---
annotations_creators:
- crowdsourced
language_creators:
- found
language:
- en
license:
- unknown
multilinguality:
- monolingual
size_categories:
- 10K<n<100K
source_datasets:
- original
task_categories:
- text-classification
task_ids:
- sentiment-classification
paperswithcode_id: sst
pretty_name: Stanford Sentiment Treebank v2
dataset_info:
  features:
  - name: idx
    dtype: int32
  - name: sentence
    dtype: string
  - name: label
    dtype:
      class_label:
        names:
          '0': negative
          '1': positive
  splits:
  - name: train
    num_bytes: 4690022
    num_examples: 67349
  - name: validation
    num_bytes: 106361
    num_examples: 872
  - name: test
    num_bytes: 216868
    num_examples: 1821
  download_size: 7439277
  dataset_size: 5013251
---

# Dataset Card for [Dataset Name]

## Table of Contents
- [Table of Contents](#table-of-contents)
- [Dataset Description](#dataset-description)
  - [Dataset Summary](#dataset-summary)
  - [Supported Tasks and Leaderboards](#supported-tasks-and-leaderboards)
  - [Languages](#languages)
- [Dataset Structure](#dataset-structure)
  - [Data Instances](#data-instances)
  - [Data Fields](#data-fields)
  - [Data Splits](#data-splits)
- [Dataset Creation](#dataset-creation)
  - [Curation Rationale](#curation-rationale)
  - [Source Data](#source-data)
  - [Annotations](#annotations)
  - [Personal and Sensitive Information](#personal-and-sensitive-information)
- [Considerations for Using the Data](#considerations-for-using-the-data)
  - [Social Impact of Dataset](#social-impact-of-dataset)
  - [Discussion of Biases](#discussion-of-biases)
  - [Other Known Limitations](#other-known-limitations)
- [Additional Information](#additional-information)
  - [Dataset Curators](#dataset-curators)
  - [Licensing Information](#licensing-information)
  - [Citation Information](#citation-information)
  - [Contributions](#contributions)

## Dataset Description

- **Homepage:** https://nlp.stanford.edu/sentiment/
- **Repository:**
- **Paper:** [Recursive Deep Models for Semantic Compositionality Over a Sentiment Treebank](https://www.aclweb.org/anthology/D13-1170/)
- **Leaderboard:**
- **Point of Contact:**

### Dataset Summary

The Stanford Sentiment Treebank is a corpus with fully labeled parse trees that allows for a complete analysis of the
compositional effects of sentiment in language.
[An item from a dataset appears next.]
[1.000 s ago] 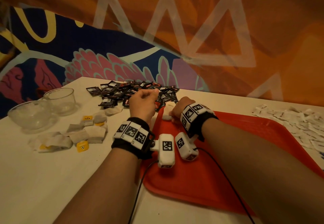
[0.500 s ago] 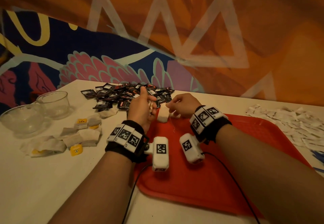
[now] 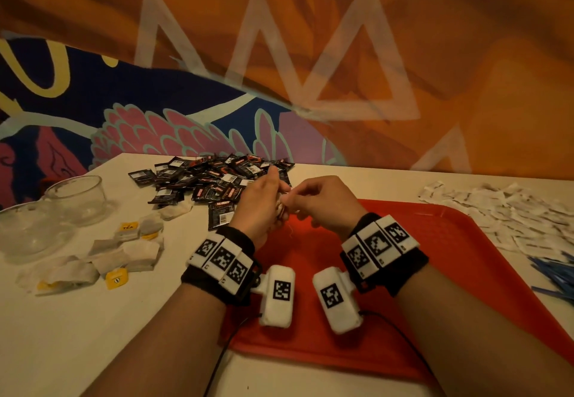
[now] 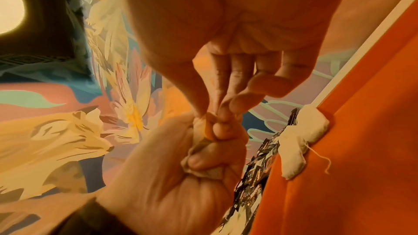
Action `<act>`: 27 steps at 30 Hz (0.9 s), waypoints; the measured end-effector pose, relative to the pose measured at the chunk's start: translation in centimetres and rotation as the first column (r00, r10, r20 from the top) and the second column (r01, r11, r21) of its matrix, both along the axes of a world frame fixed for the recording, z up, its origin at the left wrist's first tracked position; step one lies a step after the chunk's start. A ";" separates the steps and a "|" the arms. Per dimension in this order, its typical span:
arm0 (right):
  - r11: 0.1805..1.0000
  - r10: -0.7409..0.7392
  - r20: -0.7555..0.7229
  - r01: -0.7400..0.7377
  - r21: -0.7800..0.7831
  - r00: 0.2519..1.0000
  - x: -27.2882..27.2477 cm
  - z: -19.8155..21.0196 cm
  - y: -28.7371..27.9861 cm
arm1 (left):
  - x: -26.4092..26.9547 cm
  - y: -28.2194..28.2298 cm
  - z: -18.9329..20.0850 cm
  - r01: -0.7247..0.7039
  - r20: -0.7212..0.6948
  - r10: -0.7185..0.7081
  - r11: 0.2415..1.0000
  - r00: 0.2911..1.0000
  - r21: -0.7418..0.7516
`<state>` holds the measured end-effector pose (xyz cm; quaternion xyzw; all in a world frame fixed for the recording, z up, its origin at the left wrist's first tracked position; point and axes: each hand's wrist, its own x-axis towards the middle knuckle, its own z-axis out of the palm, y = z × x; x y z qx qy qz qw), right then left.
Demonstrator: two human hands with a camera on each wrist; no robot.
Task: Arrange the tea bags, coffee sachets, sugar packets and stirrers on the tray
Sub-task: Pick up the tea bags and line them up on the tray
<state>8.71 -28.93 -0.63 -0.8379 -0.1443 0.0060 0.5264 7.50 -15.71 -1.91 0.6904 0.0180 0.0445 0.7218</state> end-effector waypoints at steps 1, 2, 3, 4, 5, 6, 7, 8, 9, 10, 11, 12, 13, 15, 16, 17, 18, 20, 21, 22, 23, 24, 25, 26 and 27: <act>1.000 -0.006 -0.010 0.006 -0.002 1.000 -0.1 0.0 -0.2 | 0.0 -0.2 -0.1 0.000 0.008 0.000 1.000 1.000 0.010; 1.000 -0.012 -0.032 0.011 -0.010 0.999 -0.2 -0.1 -0.3 | 0.0 -0.4 -0.1 -0.006 0.020 0.005 1.000 1.000 0.020; 1.000 -0.011 -0.069 0.010 -0.013 0.998 -0.2 -0.1 -0.5 | -0.1 -0.5 -0.2 -0.013 0.035 0.012 1.000 0.999 0.022; 1.000 -0.004 -0.115 0.003 -0.008 0.993 -0.3 0.0 -0.7 | -0.1 -0.6 -0.2 -0.017 0.049 0.016 1.000 0.999 0.014; 1.000 0.008 -0.162 -0.008 0.003 0.987 -0.4 -0.1 -0.9 | -0.1 -0.7 -0.3 -0.015 0.064 0.015 1.000 0.998 0.003; 1.000 0.016 -0.200 -0.013 0.018 0.980 -0.4 -0.1 -1.1 | 0.0 -0.7 -0.3 -0.012 0.077 0.012 1.000 0.997 -0.005; 0.999 0.020 -0.229 -0.011 0.039 0.973 -0.4 -0.2 -1.2 | 0.0 -0.8 -0.3 -0.009 0.086 0.009 1.000 0.996 -0.006; 0.998 0.021 -0.248 -0.006 0.063 0.968 -0.5 -0.3 -1.3 | 0.0 -0.8 -0.3 -0.008 0.093 0.008 1.000 0.996 0.000; 0.996 0.019 -0.258 0.003 0.087 0.966 -0.5 -0.4 -1.3 | 0.0 -0.8 -0.3 -0.008 0.101 0.007 1.000 0.995 0.013; 0.994 0.014 -0.258 0.014 0.105 0.966 -0.6 -0.4 -1.4 | 0.0 -0.7 -0.3 -0.008 0.109 0.005 1.000 0.994 0.029; 0.993 0.004 -0.252 0.026 0.117 0.968 -0.6 -0.4 -1.4 | 0.1 -0.6 -0.4 -0.008 0.114 0.002 0.999 0.993 0.047; 0.992 -0.007 -0.240 0.038 0.124 0.971 -0.6 -0.3 -1.4 | 0.1 -0.5 -0.5 -0.008 0.115 0.001 0.998 0.993 0.061; 0.991 -0.015 -0.223 0.044 0.128 0.975 -0.7 -0.2 -1.4 | 0.2 -0.4 -0.6 -0.008 0.111 0.001 0.998 0.994 0.068; 0.991 -0.029 -0.187 0.053 0.124 0.982 -0.9 0.0 -1.4 | 0.3 -0.2 -0.7 -0.011 0.095 0.005 0.998 0.995 0.068; 0.991 -0.038 -0.172 0.059 0.119 0.984 -1.0 0.1 -1.4 | 0.3 -0.2 -0.6 -0.009 0.080 0.004 0.998 0.997 0.062; 0.990 -0.050 -0.160 0.069 0.120 0.986 -1.0 0.2 -1.4 | 0.3 -0.2 -0.5 0.000 0.058 -0.003 0.999 0.998 0.052; 0.988 -0.064 -0.151 0.084 0.127 0.986 -1.0 0.3 -1.5 | 0.2 -0.1 -0.4 0.020 0.028 -0.021 0.999 0.999 0.035; 0.982 -0.104 -0.131 0.122 0.146 0.986 -0.9 0.5 -1.8 | -0.1 -0.2 0.0 0.080 -0.062 -0.082 0.996 0.995 -0.033; 0.977 -0.126 -0.115 0.143 0.155 0.985 -0.8 0.6 -2.0 | -0.3 -0.2 0.2 0.116 -0.113 -0.126 0.989 0.986 -0.095; 0.973 -0.146 -0.100 0.161 0.165 0.984 -0.7 0.7 -2.1 | -0.4 -0.2 0.3 0.149 -0.161 -0.178 0.973 0.971 -0.175; 0.970 -0.159 -0.086 0.172 0.174 0.983 -0.7 0.8 -2.3 | -0.5 -0.1 0.5 0.176 -0.200 -0.233 0.948 0.952 -0.265; 0.967 -0.167 -0.076 0.178 0.180 0.983 -0.7 0.9 -2.4 | -0.5 0.0 0.6 0.192 -0.231 -0.284 0.916 0.931 -0.352; 0.966 -0.171 -0.069 0.181 0.185 0.983 -0.7 1.0 -2.6 | -0.5 0.1 0.7 0.197 -0.255 -0.325 0.884 0.911 -0.424; 0.964 -0.175 -0.063 0.184 0.191 0.983 -0.8 1.2 -2.7 | -0.5 0.3 0.9 0.190 -0.274 -0.349 0.859 0.896 -0.475; 0.963 -0.179 -0.056 0.187 0.194 0.982 -0.8 1.3 -2.8 | -0.5 0.5 1.0 0.173 -0.289 -0.354 0.847 0.890 -0.503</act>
The corpus is based on the dataset introduced by Pang and Lee (2005)
and consists of 11,855 single sentences extracted from movie reviews. It was parsed with the Stanford parser and
includes a total of 215,154 unique phrases from those parse trees, each annotated by 3 human judges.

Binary classification experiments on full sentences (negative or somewhat negative vs somewhat positive or positive
with neutral sentences discarded) refer to the dataset as SST-2 or SST binary.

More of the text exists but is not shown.